Beta-Alanine Does not Make it From Bench to Pool Side: Are the Effects Too Short-Lived? Is Swimming the Wrong Sport? Or Was the Dosage of 3.2g/day Simply Too Low?

Michael Phelbs holding his record-setting 19th Olympic medal. According to the results of the latest Australian study on the real-world effects of beta alanine supplementation during the training and competitive season in elite national level swimmers the touted ergogenic is unlikely to have helped him win only one of those.
As the headline of today's SuppVersity post already suggests, a recently published paper by scienstists from the Australian Institute of Sport, the Institute of Sport, Exercise and Active Living (ISEAL), and the Queensland Sport and Athletics Centre (QSAC) does unfortunately raise about as many new questions about the real-world value of beta-alanine supplementation as it answers. And that despite the fact that the researchers originally set out to bridge the existing gap between the existing research on beta-alanine supplementation, which involves mainly non-elite participants and laboratory-based performance tests, which do not necessarily relate to elite level sport, on the one hand, and the real world effects of beta-alanine "supplementation in elite athletes on training and competition in a real-world setting" (Chung. 2012), on the other hand.

Beta alanine doesn't make it from bench to pool edge...
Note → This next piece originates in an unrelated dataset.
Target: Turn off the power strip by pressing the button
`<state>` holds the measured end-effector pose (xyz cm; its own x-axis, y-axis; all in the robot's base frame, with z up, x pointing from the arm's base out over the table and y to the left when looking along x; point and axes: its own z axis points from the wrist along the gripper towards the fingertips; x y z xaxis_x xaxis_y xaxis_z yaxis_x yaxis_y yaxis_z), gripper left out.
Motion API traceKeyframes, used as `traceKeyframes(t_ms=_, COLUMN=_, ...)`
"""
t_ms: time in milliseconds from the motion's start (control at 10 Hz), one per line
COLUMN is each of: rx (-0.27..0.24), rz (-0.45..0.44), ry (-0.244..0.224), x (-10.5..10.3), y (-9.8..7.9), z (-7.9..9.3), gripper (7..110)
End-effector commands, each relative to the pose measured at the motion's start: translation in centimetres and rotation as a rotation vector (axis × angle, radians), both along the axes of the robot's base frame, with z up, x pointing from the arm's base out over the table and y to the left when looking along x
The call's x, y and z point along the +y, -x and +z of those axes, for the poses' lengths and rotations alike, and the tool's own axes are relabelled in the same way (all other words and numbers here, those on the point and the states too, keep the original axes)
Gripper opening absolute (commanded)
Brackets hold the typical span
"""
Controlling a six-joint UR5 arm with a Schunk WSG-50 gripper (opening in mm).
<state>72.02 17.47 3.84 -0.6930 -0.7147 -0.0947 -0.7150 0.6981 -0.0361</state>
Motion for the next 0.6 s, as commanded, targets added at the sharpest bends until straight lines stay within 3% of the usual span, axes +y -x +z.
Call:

In the course of the 10-week study the researchers measured the exercise performance, as well as lactate levels, blood pH and bicarbonate levels of the 60 (34 male and 26 female)elite/sub-elite swimmers they had convinced to take part in the study after they had taken part in standardized tests, which were designed to to tailor to the athletes' individual race distances...
Figure 1: Schematic timeline of study design (Chung. 2012)
  • Sprint: 4 × 50-m on a 3 min cycle (maximal) + 100-m maximal effort 
  • Middle distance: 6 × 50-m on a 2 min cycle (maximal) + 200-m maximal effort 
  • Distance: 8 × 50-m on a 1.5 min cycle (maximal) + 200-m maximal effort the beginning, after 4 weeks and at the end of the study (week 10). With the exception of the testing days, the athletes followed their own training and competition schedule while supplemented with
  • 4.8 g per day (two 800 mg tablets, three times daily) of beta-alanine or placebo with meals in the initial 4-week loading phase and
  • 3.2 g/day (two tablets, twice daily) of beta-alanine or placebo for the remainder of the study period (6-week maintenance phase).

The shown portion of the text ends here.